AirTag Used to Successfully Track a Mailed Package Across the UK
An Apple customer in the United Kingdom has successfully used Apple's Find My network to track an AirTag as it was being sent by mail to a friend in a completely different city.
Outlined in a blog post at Intego, Kirk McElhearn said he taped an AirTag to a piece of card, wrapped it inside a small bubble envelope, and then sent it on its way. Kirk lives in the small town of Stratford-upon-Avon, and he shipped his AirTag to a friend near London.
Using the Find My app on his iPhone, Kirk says he was able to keep track of his AirTag whereabouts, including its arrival at a shipping facility and a "highly automated mail processing centre." What's worth noting is that Apple uses its Find My network, which crowdsources anonymous data from iPhone and iPad devices, in the area to pinpoint the location of an AirTag.
It didn't take long for my AirTag to start its journey. At 5:49, it had started moving, going into Stratford-upon-Avon, presumably for it to be loaded on to a truck to go to the next location. At around 6:40, it had left the town, heading north.
At 7:30, it reached the South Midlands Mail Centre, a "highly automated mail processing centre," a massive warehouse-like site where mail is sorted. The presence of even one employee with an iPhone, with Find My turned on, was enough to register this location, but it's likely that many of the employees have iPhones.
Kirk built a custom script on his Mac which took a screenshot of the Find My app every two minutes as a way to log the movement of his AirTag. The video can be viewed in his blog post for those interested. A few days later, the AirTag successfully arrived at his friend's house near London.
Apple has a series of built-in parameters that are meant to prevent AirTags from being used for unwanted tracking. One of the leading ways Apple aims to prevent unwanted tracking is by alerting a user if an AirTag, unpaired with their iPhone or Apple ID, is found to have been following them for a certain period of time. The specific time period is unknown, but as Kirk finds out, it seems to be a rather long time.
Kirk says he expected his friend's iPhone to alert him that an unknown AirTag had been found on him, but even three days after his friend first received the AirTag, their iPhone failed to alert him to the presence of the unknown item tracker. His friend did however hear an audible alert from the AirTag, which is another method Apple uses to alert users to an unknown device. After the audible alert, it's unlikely that AirTags would send an alert to an iPhone.
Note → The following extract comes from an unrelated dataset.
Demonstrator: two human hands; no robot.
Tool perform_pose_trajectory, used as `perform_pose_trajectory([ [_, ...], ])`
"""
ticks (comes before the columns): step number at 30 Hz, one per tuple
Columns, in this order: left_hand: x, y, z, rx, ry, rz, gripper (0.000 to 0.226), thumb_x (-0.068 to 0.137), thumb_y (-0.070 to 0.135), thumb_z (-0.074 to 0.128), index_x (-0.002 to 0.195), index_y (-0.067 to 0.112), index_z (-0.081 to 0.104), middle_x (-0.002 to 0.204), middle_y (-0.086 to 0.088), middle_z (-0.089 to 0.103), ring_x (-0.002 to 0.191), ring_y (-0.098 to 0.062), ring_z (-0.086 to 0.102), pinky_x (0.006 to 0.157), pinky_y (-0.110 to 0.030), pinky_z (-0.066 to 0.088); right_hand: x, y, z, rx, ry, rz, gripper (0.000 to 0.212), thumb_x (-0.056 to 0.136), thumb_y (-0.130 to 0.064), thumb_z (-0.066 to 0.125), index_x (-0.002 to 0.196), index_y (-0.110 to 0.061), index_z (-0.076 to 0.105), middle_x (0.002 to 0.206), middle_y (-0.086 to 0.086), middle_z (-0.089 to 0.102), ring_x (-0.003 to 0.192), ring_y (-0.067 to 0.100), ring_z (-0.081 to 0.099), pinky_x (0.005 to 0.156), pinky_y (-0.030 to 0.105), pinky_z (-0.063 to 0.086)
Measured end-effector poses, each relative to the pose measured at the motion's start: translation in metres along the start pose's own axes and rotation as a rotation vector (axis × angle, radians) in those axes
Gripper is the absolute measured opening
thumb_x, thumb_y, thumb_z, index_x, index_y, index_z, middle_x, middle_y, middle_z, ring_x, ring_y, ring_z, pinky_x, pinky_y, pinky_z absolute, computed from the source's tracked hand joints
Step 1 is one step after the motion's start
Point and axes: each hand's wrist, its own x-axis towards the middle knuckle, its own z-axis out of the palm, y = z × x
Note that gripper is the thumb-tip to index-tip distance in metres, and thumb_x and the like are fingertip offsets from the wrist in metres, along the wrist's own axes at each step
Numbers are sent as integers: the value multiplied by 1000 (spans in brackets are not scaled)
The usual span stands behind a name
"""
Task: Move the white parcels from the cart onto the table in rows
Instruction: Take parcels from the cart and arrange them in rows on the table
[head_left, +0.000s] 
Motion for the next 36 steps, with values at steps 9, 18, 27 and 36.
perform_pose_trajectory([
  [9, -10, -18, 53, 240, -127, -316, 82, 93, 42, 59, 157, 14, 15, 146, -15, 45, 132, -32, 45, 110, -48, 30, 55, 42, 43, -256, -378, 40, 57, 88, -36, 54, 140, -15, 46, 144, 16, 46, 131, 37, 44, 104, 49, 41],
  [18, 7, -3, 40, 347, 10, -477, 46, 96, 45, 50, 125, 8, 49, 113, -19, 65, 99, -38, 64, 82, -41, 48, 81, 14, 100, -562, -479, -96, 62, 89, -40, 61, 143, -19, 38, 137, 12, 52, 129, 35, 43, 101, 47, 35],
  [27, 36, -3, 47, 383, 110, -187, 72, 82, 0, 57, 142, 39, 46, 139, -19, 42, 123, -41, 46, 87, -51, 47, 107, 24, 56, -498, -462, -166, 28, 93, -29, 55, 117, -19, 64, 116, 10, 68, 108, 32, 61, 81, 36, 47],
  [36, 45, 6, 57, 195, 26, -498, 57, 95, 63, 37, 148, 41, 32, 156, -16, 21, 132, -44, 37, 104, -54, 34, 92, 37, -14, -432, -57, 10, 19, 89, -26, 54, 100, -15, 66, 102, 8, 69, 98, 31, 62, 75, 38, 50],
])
After the AirTag was delivered, my friend left the envelope on a table in his house. He has an iPhone, so I expected him to be notified of the presence of the AirTag after a while.
I therefore expected my friend to get such a message on or after Monday afternoon, three days after I mailed it. By Tuesday, he had still not received any alerts. As I write this article, I just checked in the Find My app, and the AirTag was last seen 13 minutes ago, at his location, but he still has not received any alerts.
Lucikly in this case, there was no potential harm in the friend's iPhone failing to alert him to the unknown AirTag. However, in other instances, there could be a danger if the built-in measures for unwanted tracking fail to kick in.